Work instruction:
Every line below should be repeated exactly as written.

Data shown Block Start

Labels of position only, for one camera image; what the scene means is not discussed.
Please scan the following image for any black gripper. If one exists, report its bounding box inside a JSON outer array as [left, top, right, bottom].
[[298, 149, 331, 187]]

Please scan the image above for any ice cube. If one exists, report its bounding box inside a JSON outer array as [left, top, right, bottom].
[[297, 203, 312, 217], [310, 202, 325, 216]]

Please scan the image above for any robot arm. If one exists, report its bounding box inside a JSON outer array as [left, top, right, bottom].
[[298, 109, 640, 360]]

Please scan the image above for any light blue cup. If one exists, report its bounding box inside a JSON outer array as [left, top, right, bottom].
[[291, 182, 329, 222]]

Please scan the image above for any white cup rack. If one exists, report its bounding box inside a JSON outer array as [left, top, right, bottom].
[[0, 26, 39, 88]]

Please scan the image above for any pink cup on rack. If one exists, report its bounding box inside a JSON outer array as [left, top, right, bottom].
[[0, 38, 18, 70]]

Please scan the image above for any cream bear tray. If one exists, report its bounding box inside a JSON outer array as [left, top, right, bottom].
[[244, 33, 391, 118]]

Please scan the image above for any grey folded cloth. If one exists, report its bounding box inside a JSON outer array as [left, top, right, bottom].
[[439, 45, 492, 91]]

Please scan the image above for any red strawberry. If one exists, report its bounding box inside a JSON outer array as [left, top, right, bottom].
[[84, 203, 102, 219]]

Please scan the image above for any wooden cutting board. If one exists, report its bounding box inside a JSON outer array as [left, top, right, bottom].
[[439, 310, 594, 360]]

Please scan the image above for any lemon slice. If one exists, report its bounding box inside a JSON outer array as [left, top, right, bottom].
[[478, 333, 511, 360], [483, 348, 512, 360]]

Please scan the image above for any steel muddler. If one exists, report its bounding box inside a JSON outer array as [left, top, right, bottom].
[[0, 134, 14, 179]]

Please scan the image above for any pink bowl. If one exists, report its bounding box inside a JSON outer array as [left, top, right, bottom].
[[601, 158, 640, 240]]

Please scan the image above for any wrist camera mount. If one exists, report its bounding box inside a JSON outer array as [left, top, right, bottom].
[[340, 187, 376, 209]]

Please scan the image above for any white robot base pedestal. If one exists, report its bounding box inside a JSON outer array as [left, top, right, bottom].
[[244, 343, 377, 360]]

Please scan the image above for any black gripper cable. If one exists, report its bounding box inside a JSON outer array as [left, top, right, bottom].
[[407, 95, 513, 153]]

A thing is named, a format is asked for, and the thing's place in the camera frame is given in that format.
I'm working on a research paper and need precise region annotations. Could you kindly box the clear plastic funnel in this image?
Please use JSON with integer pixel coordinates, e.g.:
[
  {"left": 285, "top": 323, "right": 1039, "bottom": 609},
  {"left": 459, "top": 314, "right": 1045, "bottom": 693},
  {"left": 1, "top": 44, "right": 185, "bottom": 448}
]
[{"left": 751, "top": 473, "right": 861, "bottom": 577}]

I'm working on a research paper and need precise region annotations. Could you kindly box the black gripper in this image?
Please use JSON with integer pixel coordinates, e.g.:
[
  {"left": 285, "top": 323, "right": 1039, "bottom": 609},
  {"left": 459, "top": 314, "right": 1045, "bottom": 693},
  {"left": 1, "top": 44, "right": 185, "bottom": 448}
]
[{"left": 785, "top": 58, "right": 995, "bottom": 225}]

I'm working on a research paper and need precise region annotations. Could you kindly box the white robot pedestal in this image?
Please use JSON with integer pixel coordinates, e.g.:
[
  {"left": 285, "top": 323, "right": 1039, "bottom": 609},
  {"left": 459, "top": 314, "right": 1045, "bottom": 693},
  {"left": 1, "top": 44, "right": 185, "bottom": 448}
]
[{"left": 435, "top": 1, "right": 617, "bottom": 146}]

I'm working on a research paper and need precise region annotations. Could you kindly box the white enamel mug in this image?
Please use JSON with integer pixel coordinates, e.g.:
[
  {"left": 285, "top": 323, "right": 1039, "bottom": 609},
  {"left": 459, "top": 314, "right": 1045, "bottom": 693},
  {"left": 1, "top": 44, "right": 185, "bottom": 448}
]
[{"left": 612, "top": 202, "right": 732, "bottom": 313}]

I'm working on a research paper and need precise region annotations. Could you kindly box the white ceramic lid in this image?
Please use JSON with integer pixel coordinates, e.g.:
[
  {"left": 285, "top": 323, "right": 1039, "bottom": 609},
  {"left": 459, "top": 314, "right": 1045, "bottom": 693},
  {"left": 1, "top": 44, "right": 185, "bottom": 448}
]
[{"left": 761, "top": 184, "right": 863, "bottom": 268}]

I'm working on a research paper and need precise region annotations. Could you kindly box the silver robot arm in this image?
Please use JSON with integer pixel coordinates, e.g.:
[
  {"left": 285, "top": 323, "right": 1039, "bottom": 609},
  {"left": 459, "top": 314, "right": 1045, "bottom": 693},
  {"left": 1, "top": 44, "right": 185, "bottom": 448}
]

Data shown Block End

Exercise result:
Labels of position only, for one camera image; what the scene means is not discussed.
Please scan the following image for any black gripper. If one exists, report its bounding box inside a JSON outer array as [left, top, right, bottom].
[[298, 149, 331, 187]]

Please scan the image above for any ice cube. If one exists, report its bounding box inside a JSON outer array as [left, top, right, bottom].
[[297, 203, 312, 217], [310, 202, 325, 216]]

Please scan the image above for any robot arm. If one exists, report its bounding box inside a JSON outer array as [left, top, right, bottom].
[[298, 109, 640, 360]]

Please scan the image above for any light blue cup. If one exists, report its bounding box inside a JSON outer array as [left, top, right, bottom].
[[291, 182, 329, 222]]

Please scan the image above for any white cup rack. If one exists, report its bounding box inside a JSON outer array as [left, top, right, bottom].
[[0, 26, 39, 88]]

Please scan the image above for any pink cup on rack. If one exists, report its bounding box inside a JSON outer array as [left, top, right, bottom].
[[0, 38, 18, 70]]

Please scan the image above for any cream bear tray. If one exists, report its bounding box inside a JSON outer array as [left, top, right, bottom].
[[244, 33, 391, 118]]

Please scan the image above for any grey folded cloth. If one exists, report its bounding box inside a JSON outer array as [left, top, right, bottom].
[[439, 45, 492, 91]]

Please scan the image above for any red strawberry. If one exists, report its bounding box inside a JSON outer array as [left, top, right, bottom].
[[84, 203, 102, 219]]

Please scan the image above for any wooden cutting board. If one exists, report its bounding box inside a JSON outer array as [left, top, right, bottom].
[[439, 310, 594, 360]]

Please scan the image above for any lemon slice. If one exists, report its bounding box inside a JSON outer array as [left, top, right, bottom].
[[478, 333, 511, 360], [483, 348, 512, 360]]

Please scan the image above for any steel muddler. If one exists, report its bounding box inside a JSON outer array as [left, top, right, bottom].
[[0, 134, 14, 179]]

Please scan the image above for any pink bowl. If one exists, report its bounding box inside a JSON outer array as [left, top, right, bottom].
[[601, 158, 640, 240]]

Please scan the image above for any wrist camera mount. If one exists, report its bounding box inside a JSON outer array as [left, top, right, bottom].
[[340, 187, 376, 209]]

Please scan the image above for any white robot base pedestal. If one exists, report its bounding box inside a JSON outer array as [left, top, right, bottom].
[[244, 343, 377, 360]]

Please scan the image above for any black gripper cable. If one exists, report its bounding box inside a JSON outer array as [left, top, right, bottom].
[[407, 95, 513, 153]]

A thing is named, a format is asked for, and the thing's place in the camera frame is given in that format.
I'm working on a research paper and need precise region annotations. Could you kindly box the clear plastic funnel in this image?
Please use JSON with integer pixel coordinates, e.g.:
[
  {"left": 285, "top": 323, "right": 1039, "bottom": 609},
  {"left": 459, "top": 314, "right": 1045, "bottom": 693},
  {"left": 1, "top": 44, "right": 185, "bottom": 448}
]
[{"left": 751, "top": 473, "right": 861, "bottom": 577}]

I'm working on a research paper and need precise region annotations. Could you kindly box the black gripper in this image?
Please use JSON with integer pixel coordinates, e.g.:
[
  {"left": 285, "top": 323, "right": 1039, "bottom": 609},
  {"left": 459, "top": 314, "right": 1045, "bottom": 693},
  {"left": 1, "top": 44, "right": 185, "bottom": 448}
]
[{"left": 785, "top": 58, "right": 995, "bottom": 225}]

I'm working on a research paper and need precise region annotations. Could you kindly box the white robot pedestal in this image?
Please use JSON with integer pixel coordinates, e.g.:
[
  {"left": 285, "top": 323, "right": 1039, "bottom": 609},
  {"left": 459, "top": 314, "right": 1045, "bottom": 693},
  {"left": 1, "top": 44, "right": 185, "bottom": 448}
]
[{"left": 435, "top": 1, "right": 617, "bottom": 146}]

I'm working on a research paper and need precise region annotations. Could you kindly box the white enamel mug in this image?
Please use JSON with integer pixel coordinates, e.g.:
[
  {"left": 285, "top": 323, "right": 1039, "bottom": 609},
  {"left": 459, "top": 314, "right": 1045, "bottom": 693},
  {"left": 1, "top": 44, "right": 185, "bottom": 448}
]
[{"left": 612, "top": 202, "right": 732, "bottom": 313}]

I'm working on a research paper and need precise region annotations. Could you kindly box the white ceramic lid in this image?
Please use JSON with integer pixel coordinates, e.g.:
[
  {"left": 285, "top": 323, "right": 1039, "bottom": 609},
  {"left": 459, "top": 314, "right": 1045, "bottom": 693},
  {"left": 1, "top": 44, "right": 185, "bottom": 448}
]
[{"left": 761, "top": 184, "right": 863, "bottom": 268}]

I'm working on a research paper and need precise region annotations. Could you kindly box the silver robot arm in this image?
Please use JSON with integer pixel coordinates, e.g.:
[
  {"left": 285, "top": 323, "right": 1039, "bottom": 609},
  {"left": 459, "top": 314, "right": 1045, "bottom": 693},
  {"left": 1, "top": 44, "right": 185, "bottom": 448}
]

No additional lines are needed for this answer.